I really did mean to update yesterday; I thought about it off and on all day. But I was so anxious with everything else that was due today that it just didn't happen. S'okay, though theoretically that image notebook is supposed to be every day. Monday is clearly a day I should just not try to do anything but work, given that everything is due on Tuesday this semester. Instead, I played a little bit of computer game in the morning, and had lunch with Jim and Kerry, which was fun, but somehow stretched out for a long long time. I finally got to really working around 5; it was a late night.
But I'm reasonably happy with my semiotics piece, which did end being a piece of postmodern creative nonfiction after all; I did it in the form of a letter to Kevin (one I will actually send, since there's stuff in there he doesn't know) talking about semiotics through the lens of our relationship. I'm not sure I can summarize that in a way that makes any sense -- here's a random sample paragraph, which also probably won't make sense. :-)
"And then my junior year I met you, a grad student mathematician. And before long, when I heard the word "math", I also heard the word "love". As the years went by, more and more signified meanings were added to the sign of "math". Failure had to make room for sexy, and for brilliant, and for socially inept. And those were perhaps already part of the broader cultural myth of "math", as witnessed by Good Will Hunting, but they became inextricably part of my own private signification.

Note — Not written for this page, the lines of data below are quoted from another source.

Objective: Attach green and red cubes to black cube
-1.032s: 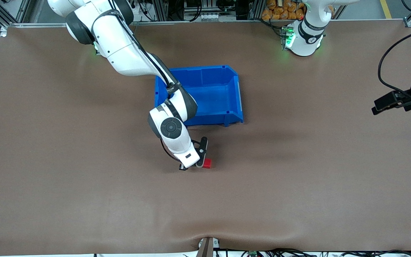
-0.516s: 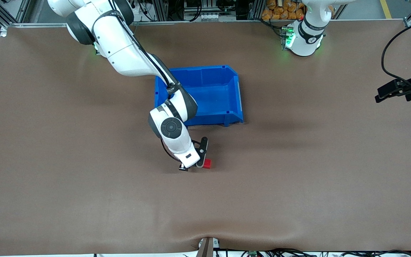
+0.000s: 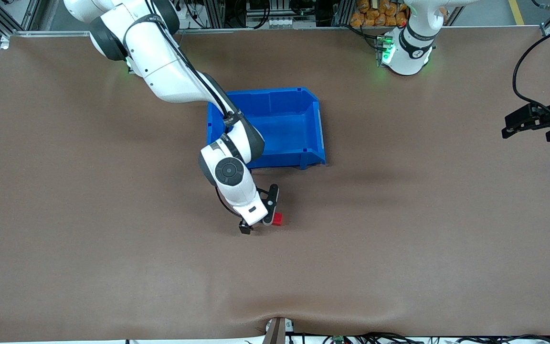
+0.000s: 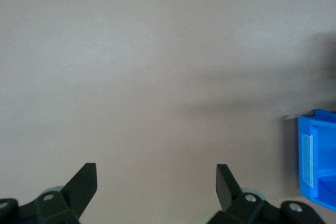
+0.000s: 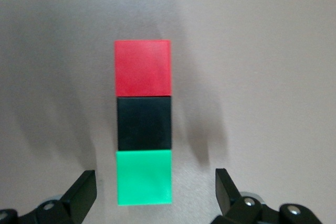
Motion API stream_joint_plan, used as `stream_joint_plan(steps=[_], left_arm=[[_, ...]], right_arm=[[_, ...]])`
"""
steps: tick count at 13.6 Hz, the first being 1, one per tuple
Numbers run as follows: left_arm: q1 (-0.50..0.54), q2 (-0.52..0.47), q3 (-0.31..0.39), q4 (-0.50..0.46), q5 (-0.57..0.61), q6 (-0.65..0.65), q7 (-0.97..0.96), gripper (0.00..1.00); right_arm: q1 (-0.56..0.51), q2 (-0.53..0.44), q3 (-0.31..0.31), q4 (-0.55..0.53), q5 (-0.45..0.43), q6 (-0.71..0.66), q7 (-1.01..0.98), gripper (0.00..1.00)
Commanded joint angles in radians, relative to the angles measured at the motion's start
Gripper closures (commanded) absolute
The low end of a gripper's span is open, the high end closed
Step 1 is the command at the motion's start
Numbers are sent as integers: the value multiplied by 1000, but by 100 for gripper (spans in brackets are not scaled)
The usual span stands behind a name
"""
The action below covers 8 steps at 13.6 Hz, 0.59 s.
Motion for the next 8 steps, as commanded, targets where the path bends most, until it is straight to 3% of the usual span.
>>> stream_joint_plan(steps=[1,5,8], left_arm=[[12,-17,4,31,-3,-57,4,0],[13,-24,7,25,0,-70,-18,0],[13,-24,4,25,0,-74,-77,0]], right_arm=[[-3,-46,-1,-8,-7,-88,109,0],[-15,-139,-6,-10,-8,-231,269,0],[-84,-225,-10,-11,-4,-347,333,0]])
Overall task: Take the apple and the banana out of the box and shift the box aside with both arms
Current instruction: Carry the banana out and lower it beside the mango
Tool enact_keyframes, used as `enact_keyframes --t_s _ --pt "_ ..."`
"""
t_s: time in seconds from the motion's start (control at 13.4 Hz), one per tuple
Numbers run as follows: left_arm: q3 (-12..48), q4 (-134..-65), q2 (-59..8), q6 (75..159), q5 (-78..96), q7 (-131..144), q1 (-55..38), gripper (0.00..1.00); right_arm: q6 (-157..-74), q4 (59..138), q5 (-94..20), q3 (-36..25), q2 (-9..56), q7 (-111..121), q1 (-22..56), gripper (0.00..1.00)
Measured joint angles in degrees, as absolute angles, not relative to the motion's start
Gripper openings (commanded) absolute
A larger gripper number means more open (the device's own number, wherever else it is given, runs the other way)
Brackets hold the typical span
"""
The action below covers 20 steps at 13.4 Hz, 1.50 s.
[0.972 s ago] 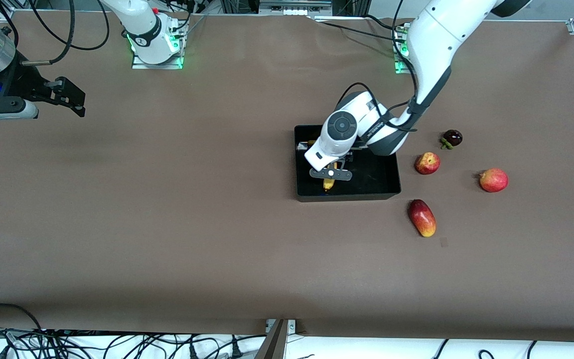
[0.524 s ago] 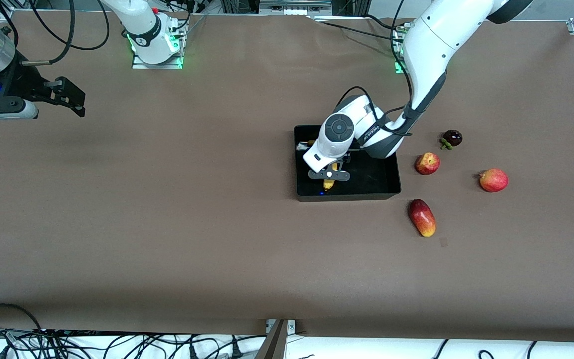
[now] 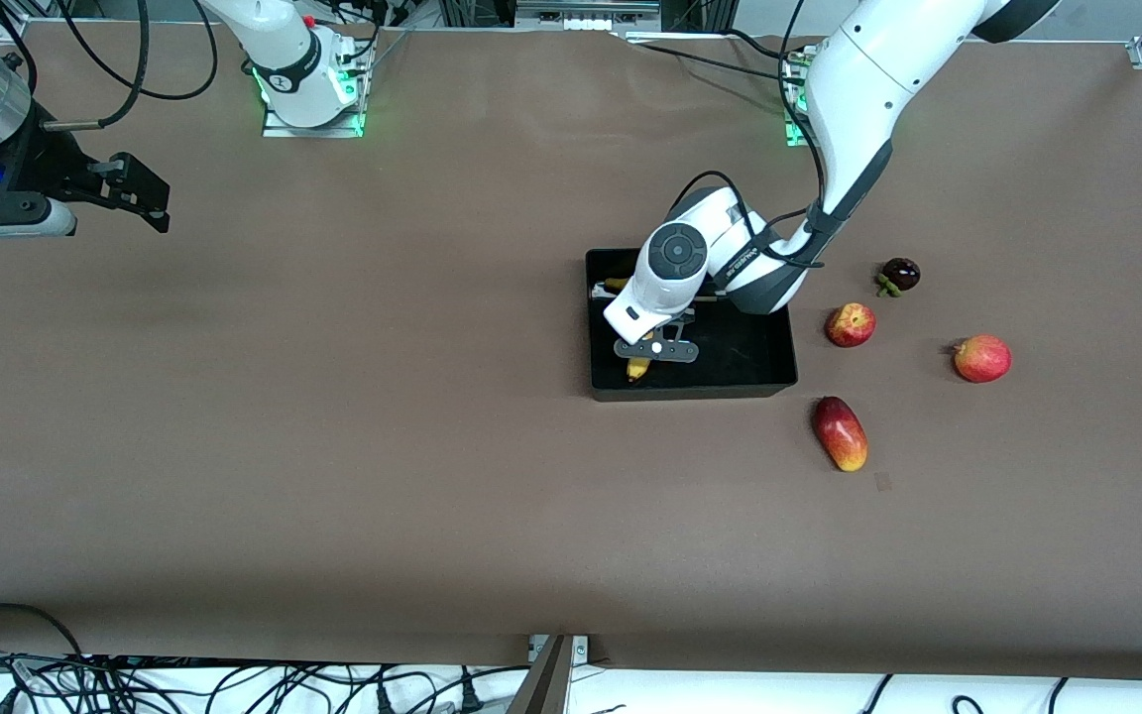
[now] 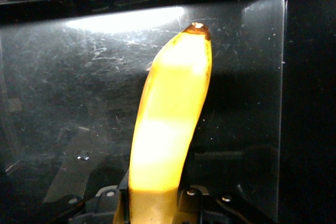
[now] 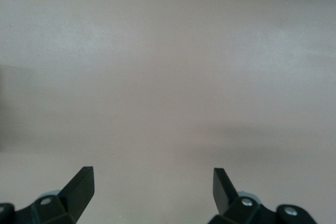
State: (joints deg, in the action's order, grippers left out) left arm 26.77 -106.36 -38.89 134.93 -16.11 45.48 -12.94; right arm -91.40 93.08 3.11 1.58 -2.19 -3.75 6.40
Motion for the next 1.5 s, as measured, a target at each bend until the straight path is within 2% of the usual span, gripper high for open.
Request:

Society may reinvent the mathematician's image ten times in the next ten years, adding layers of meaning to the myth, but my own "math" will never again be the same as theirs."
What's particularly odd about this piece is that it's nakedly honest, in the way my letters to Kevin generally are (perhaps a bit more so than most, actually), enough so that I'm not comfortable posting it in its entirety here -- and yet I'm handing it in to class. I know my classmates will be reading it through the lens of 'this is an assignment' and perhaps not trusting the truth of it as a real letter...but then again, they might. And if they do, they will know far too much about me. I had some of the same feeling when I handed in a piece on poly stuff to a workshop at Mills. This writing thing; is scary.
At any rate, I've done more writing this weekend that I have in months. In fact, I'm not sure if I've ever (other than at Clarion) gotten so much done so quickly. I blame Tim Pratt. (I know he's shocked at seeing his name show up out of nowhere. :-) Hi Tim!) Seriously, the man is fiercely productive. It scares me. I think he has a full-time job and everything and he still produces like mad. Reading his journal maks me feel that if I don't write or revise something every day (preferably twice a day), I'm a big fat wuss who doesn't deserve the honorable title of writer. Which is nonsense, of course, but it does serve as a motivating force, so I'll just take advantage of that and continue with the nonsense.
Hungry, sleepy. Must eat something and drink tea if I'm to get through the day. Later, munchkins.